_EXERCISE DESCRIPTION_. Verbatim output required. Print the data in full.

++++ SUPPLIED DATA

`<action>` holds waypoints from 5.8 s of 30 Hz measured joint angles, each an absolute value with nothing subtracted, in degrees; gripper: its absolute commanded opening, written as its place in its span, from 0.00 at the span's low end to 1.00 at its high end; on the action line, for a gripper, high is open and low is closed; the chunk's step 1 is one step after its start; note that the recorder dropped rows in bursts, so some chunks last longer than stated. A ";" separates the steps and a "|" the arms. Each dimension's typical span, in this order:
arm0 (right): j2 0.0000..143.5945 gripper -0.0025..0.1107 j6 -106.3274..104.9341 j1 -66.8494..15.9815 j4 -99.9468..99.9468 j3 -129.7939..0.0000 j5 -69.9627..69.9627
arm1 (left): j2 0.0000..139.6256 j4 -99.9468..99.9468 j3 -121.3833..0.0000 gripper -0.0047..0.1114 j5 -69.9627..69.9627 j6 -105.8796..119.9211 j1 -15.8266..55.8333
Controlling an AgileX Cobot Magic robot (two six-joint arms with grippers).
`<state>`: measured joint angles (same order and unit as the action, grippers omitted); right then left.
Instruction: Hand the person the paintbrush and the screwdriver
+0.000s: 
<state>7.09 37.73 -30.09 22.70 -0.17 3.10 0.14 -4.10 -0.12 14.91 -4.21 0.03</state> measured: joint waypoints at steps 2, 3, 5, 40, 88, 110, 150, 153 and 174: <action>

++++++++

_RESULT OF THIS EXERCISE_.
`<action>` holds waypoints from 5.8 s of 30 Hz measured joint angles, each an absolute value with nothing subtracted, in degrees; gripper: its absolute commanded opening, written as its place in its span, from 0.00 at the span's low end to 1.00 at its high end; on the action line, for a gripper, high is open and low is closed; the chunk's step 1 is one step after its start; note that the recorder dropped rows in bursts, so some chunks last longer than stated. A ";" separates the steps and a "|" the arms. Each dimension's typical span, in this order:
arm0 (right): j2 0.0000..143.5945 gripper -0.0025..0.1107 j6 -106.3274..104.9341 j1 -66.8494..15.9815 j4 -99.9468..99.9468 j3 -129.7939..0.0000 j5 -69.9627..69.9627
arm1 (left): j2 0.0000..139.6256 j4 -99.9468..99.9468 j3 -121.3833..0.0000 gripper -0.0047..0.1114 j5 -69.9627..69.9627 j6 -105.8796..119.9211 j1 -15.8266..55.8333
Controlling an AgileX Cobot Magic robot (two six-joint arms with grippers).
`<state>`: measured joint angles (same order and unit as the action, grippers omitted); right then left.
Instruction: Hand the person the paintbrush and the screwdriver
+0.000s: 
<state>7.09 37.73 -30.09 22.70 -0.17 3.10 0.14 -4.10 -0.12 14.91 -4.21 0.03</state> measured: joint waypoints at steps 2, 3, 5, 40, 88, 110, 150, 153 and 174: <action>

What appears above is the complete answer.